● **YOUR OBJECTIVE**
Please give back word for word the lines of the material below between the line containing "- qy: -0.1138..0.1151" and the line containing "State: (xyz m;", inclusive.

● **SOURCE DATA**
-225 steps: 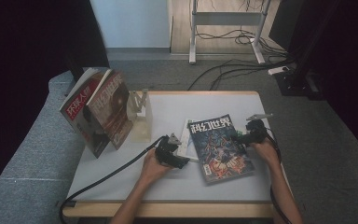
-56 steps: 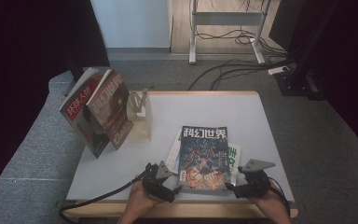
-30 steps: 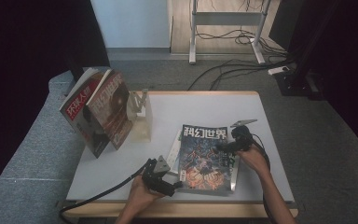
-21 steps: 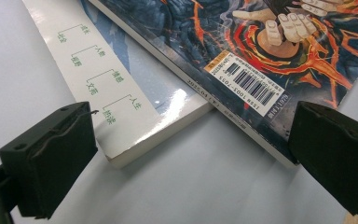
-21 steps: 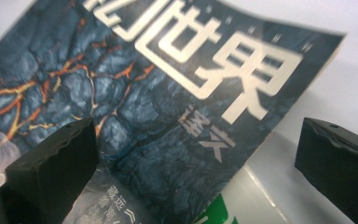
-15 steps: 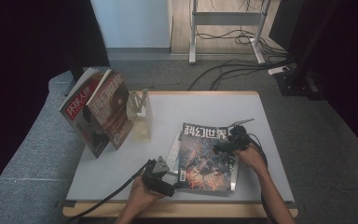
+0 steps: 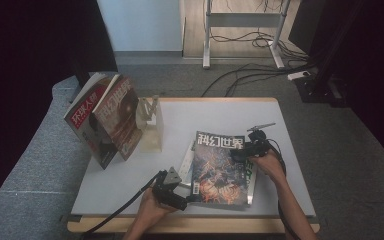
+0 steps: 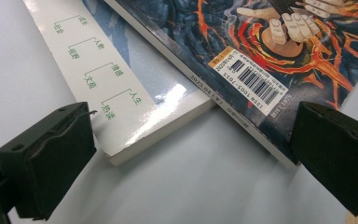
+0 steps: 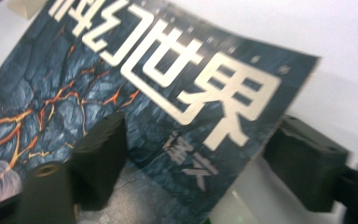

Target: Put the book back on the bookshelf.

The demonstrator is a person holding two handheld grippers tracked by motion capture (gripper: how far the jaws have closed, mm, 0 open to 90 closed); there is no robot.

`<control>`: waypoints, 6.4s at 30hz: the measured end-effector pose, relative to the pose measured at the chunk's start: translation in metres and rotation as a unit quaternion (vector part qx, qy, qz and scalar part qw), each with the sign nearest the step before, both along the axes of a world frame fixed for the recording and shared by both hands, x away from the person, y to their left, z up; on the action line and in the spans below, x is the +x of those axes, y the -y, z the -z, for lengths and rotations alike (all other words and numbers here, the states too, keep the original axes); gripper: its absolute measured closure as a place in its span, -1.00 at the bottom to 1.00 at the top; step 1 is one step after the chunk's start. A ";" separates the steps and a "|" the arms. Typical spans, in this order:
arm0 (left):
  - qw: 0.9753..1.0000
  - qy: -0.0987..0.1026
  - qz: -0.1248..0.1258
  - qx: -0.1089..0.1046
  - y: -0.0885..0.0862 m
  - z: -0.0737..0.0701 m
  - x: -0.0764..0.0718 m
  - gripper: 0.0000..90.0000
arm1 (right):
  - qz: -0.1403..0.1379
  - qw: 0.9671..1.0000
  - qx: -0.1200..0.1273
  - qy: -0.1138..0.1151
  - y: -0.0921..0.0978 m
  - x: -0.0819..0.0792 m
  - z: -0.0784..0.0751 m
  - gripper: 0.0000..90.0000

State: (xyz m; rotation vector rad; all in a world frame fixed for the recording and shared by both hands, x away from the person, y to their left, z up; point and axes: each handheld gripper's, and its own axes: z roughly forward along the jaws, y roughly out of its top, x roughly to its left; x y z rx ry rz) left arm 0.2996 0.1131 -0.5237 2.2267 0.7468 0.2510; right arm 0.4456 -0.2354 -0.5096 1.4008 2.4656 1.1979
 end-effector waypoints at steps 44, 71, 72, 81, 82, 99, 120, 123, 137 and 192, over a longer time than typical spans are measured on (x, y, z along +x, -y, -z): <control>0.997 -0.053 0.039 -0.027 0.018 -0.020 0.057 -0.64 | -0.013 0.992 0.016 0.124 -0.007 -0.016 -0.070 0.82; 0.992 -0.079 0.074 -0.058 0.036 -0.017 0.072 -0.35 | -0.040 0.985 0.045 0.164 -0.009 -0.031 -0.109 0.82; 0.993 -0.078 0.071 -0.057 0.035 -0.018 0.071 -0.32 | -0.040 0.985 0.045 0.164 -0.008 -0.031 -0.109 0.82; 0.995 -0.047 0.062 -0.062 0.029 -0.031 0.071 0.03 | -0.040 0.983 0.056 0.173 -0.005 -0.032 -0.116 0.82; 0.995 -0.044 0.063 -0.064 0.028 -0.033 0.071 0.07 | -0.038 0.982 0.056 0.175 -0.005 -0.032 -0.117 0.82; 0.992 -0.002 0.052 -0.116 0.009 -0.064 0.071 0.66 | -0.036 0.975 0.061 0.209 -0.002 -0.037 -0.141 0.82; 0.988 0.079 0.048 -0.120 0.006 -0.080 0.060 0.87 | -0.037 0.963 0.068 0.257 0.004 -0.051 -0.169 0.81; 0.988 0.096 0.043 -0.108 0.007 -0.079 0.057 0.86 | -0.040 0.962 0.071 0.262 0.004 -0.053 -0.169 0.81; 0.988 0.083 0.066 -0.112 0.007 -0.079 0.056 0.72 | -0.047 0.960 0.081 0.262 0.011 -0.059 -0.164 0.73; 0.985 0.117 0.073 -0.109 0.034 -0.193 0.082 0.81 | -0.059 0.959 0.081 0.265 0.013 -0.069 -0.164 0.70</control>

● **RESULT OF THE EXERCISE**
  - qy: -0.1138..0.1151
  - y: -0.0921..0.0978 m
  - x: -0.0819..0.0792 m
  - z: -0.0784..0.0751 m
  - gripper: 0.0000..90.0000

State: (xyz m; rotation vector rad; all in a world frame fixed for the recording and shared by both hands, x away from the person, y to their left, z up; point and axes: each handheld gripper's, and its own axes: z roughly forward along the jaws, y roughly out of its top, x roughly to its left; x y z rx ry rz) left arm 0.2996 0.1131 -0.5237 2.2267 0.7468 0.2510; right arm 0.4456 -0.2354 -0.5096 1.4008 2.4656 1.1979

The output has been given in full.